▶ **Exercise directions**
Within the listing below, how many lines hold the string "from"? Only the number should be given.

▶ **Study material**
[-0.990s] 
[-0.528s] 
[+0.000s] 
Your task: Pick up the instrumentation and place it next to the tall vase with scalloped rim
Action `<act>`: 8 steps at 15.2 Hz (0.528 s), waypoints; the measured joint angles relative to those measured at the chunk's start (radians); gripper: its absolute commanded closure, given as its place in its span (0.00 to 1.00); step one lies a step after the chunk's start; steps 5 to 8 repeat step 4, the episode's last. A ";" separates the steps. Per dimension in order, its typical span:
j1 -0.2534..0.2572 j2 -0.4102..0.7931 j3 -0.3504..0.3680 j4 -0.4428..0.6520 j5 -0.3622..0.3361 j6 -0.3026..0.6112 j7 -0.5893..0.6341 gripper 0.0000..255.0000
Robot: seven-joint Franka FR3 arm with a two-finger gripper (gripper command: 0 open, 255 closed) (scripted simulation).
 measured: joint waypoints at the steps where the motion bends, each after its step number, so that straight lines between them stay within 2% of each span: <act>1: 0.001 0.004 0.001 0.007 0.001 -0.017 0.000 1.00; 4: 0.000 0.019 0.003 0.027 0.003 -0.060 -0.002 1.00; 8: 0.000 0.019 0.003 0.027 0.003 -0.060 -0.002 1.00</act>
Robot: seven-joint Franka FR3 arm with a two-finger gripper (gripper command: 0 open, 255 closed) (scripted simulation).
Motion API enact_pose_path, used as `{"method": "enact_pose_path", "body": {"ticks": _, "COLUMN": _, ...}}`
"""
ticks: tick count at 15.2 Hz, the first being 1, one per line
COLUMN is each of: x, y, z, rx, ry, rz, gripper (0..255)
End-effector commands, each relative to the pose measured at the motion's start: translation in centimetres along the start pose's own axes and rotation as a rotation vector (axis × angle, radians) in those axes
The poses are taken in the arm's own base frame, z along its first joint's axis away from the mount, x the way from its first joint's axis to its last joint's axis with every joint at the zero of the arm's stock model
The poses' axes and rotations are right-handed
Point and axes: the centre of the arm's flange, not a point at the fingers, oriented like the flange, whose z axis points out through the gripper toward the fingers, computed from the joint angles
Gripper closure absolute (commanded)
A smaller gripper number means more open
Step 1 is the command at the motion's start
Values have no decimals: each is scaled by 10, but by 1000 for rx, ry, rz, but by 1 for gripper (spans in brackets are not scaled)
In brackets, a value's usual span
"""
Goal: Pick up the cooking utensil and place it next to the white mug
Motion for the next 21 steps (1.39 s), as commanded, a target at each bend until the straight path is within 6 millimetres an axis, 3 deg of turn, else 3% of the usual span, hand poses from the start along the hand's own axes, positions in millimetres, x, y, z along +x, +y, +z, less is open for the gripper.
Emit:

▶ **Response below**
3